Zum zweiten Mal hat ein zielgerichtetes, spezifisch gegen ein bestimmtes Merkmal von Tumorengerichtetes Medikament in Europa eine Zulassung für die Behandlung gleich mehrerer Krebsarten erhalten. Das gab der Schweizer Pharmakonzern Roche am Montag bekannt.

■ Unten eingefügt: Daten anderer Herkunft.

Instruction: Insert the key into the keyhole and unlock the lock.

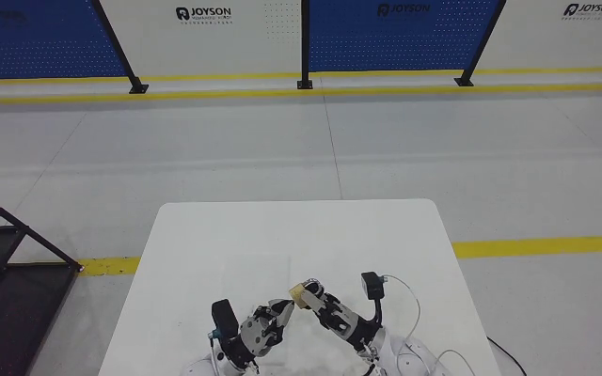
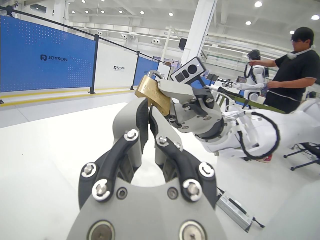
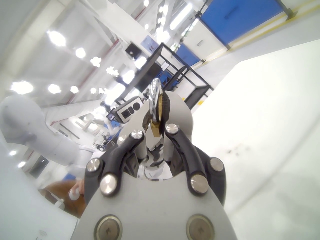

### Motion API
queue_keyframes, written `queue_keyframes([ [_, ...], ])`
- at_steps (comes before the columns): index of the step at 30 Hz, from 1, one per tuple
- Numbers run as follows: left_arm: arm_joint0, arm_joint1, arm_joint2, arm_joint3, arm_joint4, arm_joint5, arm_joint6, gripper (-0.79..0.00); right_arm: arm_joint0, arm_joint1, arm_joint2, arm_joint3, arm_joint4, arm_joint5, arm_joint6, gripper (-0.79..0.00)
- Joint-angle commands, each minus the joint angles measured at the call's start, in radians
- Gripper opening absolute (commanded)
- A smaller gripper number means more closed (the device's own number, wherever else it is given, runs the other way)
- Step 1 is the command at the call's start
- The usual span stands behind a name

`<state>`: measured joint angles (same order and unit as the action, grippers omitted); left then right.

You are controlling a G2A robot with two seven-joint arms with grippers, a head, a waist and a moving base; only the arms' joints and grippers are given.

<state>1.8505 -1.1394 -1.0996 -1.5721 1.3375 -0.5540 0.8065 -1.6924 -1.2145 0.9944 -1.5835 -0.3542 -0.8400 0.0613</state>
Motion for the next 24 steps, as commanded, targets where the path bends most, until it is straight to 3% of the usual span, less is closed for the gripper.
queue_keyframes([
  [1, -0.004, -0.001, 0.005, 0.007, 0.023, 0.034, 0.025, -0.785, 0.000, 0.001, 0.000, -0.001, 0.001, 0.004, 0.004, -0.785],
  [13, -0.020, -0.010, 0.038, 0.038, 0.180, 0.283, 0.147, -0.785, 0.003, 0.003, -0.005, -0.003, 0.000, 0.017, 0.016, -0.785],
  [19, -0.028, -0.014, 0.060, 0.057, 0.174, 0.297, 0.191, -0.785, 0.002, 0.005, -0.005, -0.006, 0.000, 0.018, 0.010, -0.785],
  [20, -0.028, -0.015, 0.062, 0.060, 0.162, 0.287, 0.191, -0.616, 0.001, 0.005, -0.005, -0.006, 0.000, 0.016, 0.005, -0.785],
  [21, -0.028, -0.015, 0.062, 0.060, 0.147, 0.279, 0.191, -0.197, 0.000, 0.005, -0.003, -0.006, 0.000, 0.013, -0.002, -0.785],
  [22, -0.028, -0.015, 0.063, 0.058, 0.137, 0.271, 0.191, 0.000, -0.001, 0.005, -0.002, -0.007, 0.000, 0.010, -0.007, -0.785],
  [24, -0.024, -0.014, 0.073, 0.052, 0.090, 0.190, 0.177, 0.000, -0.002, 0.005, -0.001, -0.005, 0.001, 0.006, -0.013, -0.785],
])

Entrictinib blockiert eine Tyrosinkinase-Enzym, das bei verschiedenen Krebsformen vermehrt vorkommen kann.

Die Europäische Kommission hätte "die bedingte Zulassung von Entrectinib zur Behandlung von Erwachsenen und pädiatrischen Patienten ab zwölf Jahren" erteilt. "Entrectinib kommt bei Patienten mit soliden Tumoren (kein Blutkrebs, Anm.), die eine neurotrophe Tyrosinrezeptorkinase (NTRK)-Genfusion bilden, die eine lokal fortgeschrittene, metastasierte Erkrankung aufweisen oder bei der eine chirurgische Resektion (Entfernung; Anm.) wahrscheinlich zu schwerer Krankheitslast führt, und die bisher keinen NTRK-Inhibitor erhalten haben, bzw. für die keine zufriedenstellende Behandlungsmöglichkeiten vorliegt zur Anwendung", teilte der Konzern mit.

Zielgerichtete Medikamente, das sind vor allem kleine, synthetisch hergestellte Moleküle als Enzymblocker, haben in den vergangenen 20 Jahren wesentliche Fortschritte in der Krebstherapie gebracht. Ihr Effekt ist jeweils speziell auf einen vorher identifizierten Ansatzpunkt ausgerichtet, der das Wachstum bösartiger Zellen antreibt. Bei allen anderen Krebszellen, die dieses Merkmal nicht aufweisen, wirkt die Substanz nicht.

Dafür ist der Effekt oft groß, es können sich aber Resistenzen ausbilden. Gleichzeitig haben diese Medikamente durch ihre sehr spezielle Wirkweise oft geringe Nebenwirkungen auf gesundes Gewebe. Zum erfolgreichen Einsatz kommen sie beispielsweise bei bestimmten Lungenkrebsformen. Vor einer Behandlung muss immer geklärt werden, ob die Tumorzellen jenes Merkmal besitzen, gegen die sich das Arzneimittel richtet. Da aber diese Merkmale nicht spezifisch für Tumore eines Organs - zum Beispiel der Lunge, des Magens etc. - sind, wurde immer schon eine Zulassung solcher Wirkstoffe gleich für mehrere Tumorarten überlegt, sozusagen "organübergreifend".

NTRK-Genfusionen können beispielsweise bei Sarkomen, nicht-kleinzelligem Lungenkarzinom, bei manchen Formen von Brust-, Schilddrüsen-, Dickdarm-, Bauchspeicheldrüsen- oder Eierstockkrebs vorliegen. Hier zeigte sich in Studien, dass Patienten unter der Behandlung mit dem NTRK-Hemmer zu einem Anteil von mehr als 60 Prozent auf die Therapie mit einem Rückgang der Tumorlast ansprachen. Die Wirkung hielt im Mittel fast 13 Monate an. Insgesamt wurde das bei 13 verschiedenen Tumorarten ausgetestet.

Das Problem liegt laut Onkologen allerdings daran, dass nur etwa ein Prozent der TumoreNTRK-Mutationen aufweisen. Dann aber sei die Wirkung sehr gut, hieß es. Auch für die Behandlung von sogenannten ROS-1-positiven nicht-kleinzelligen Lungenkarzinomen wurde das neue Medikament jetzt in der EU-zugelassen.

Eine bedingte Zulassung bedeutet, dass weitere Daten über Wirksamkeit und Nebeneffekte bzw. Sicherheit geliefert werden müssen. Bei solchen Onkologika gegen "seltene" Erkrankungen gibt es oft nur Informationen zu wenigen Patienten aus Studien. Daher wird die Beobachtung über die eigentliche Zulassung (bedingt) hinaus ausgedehnt.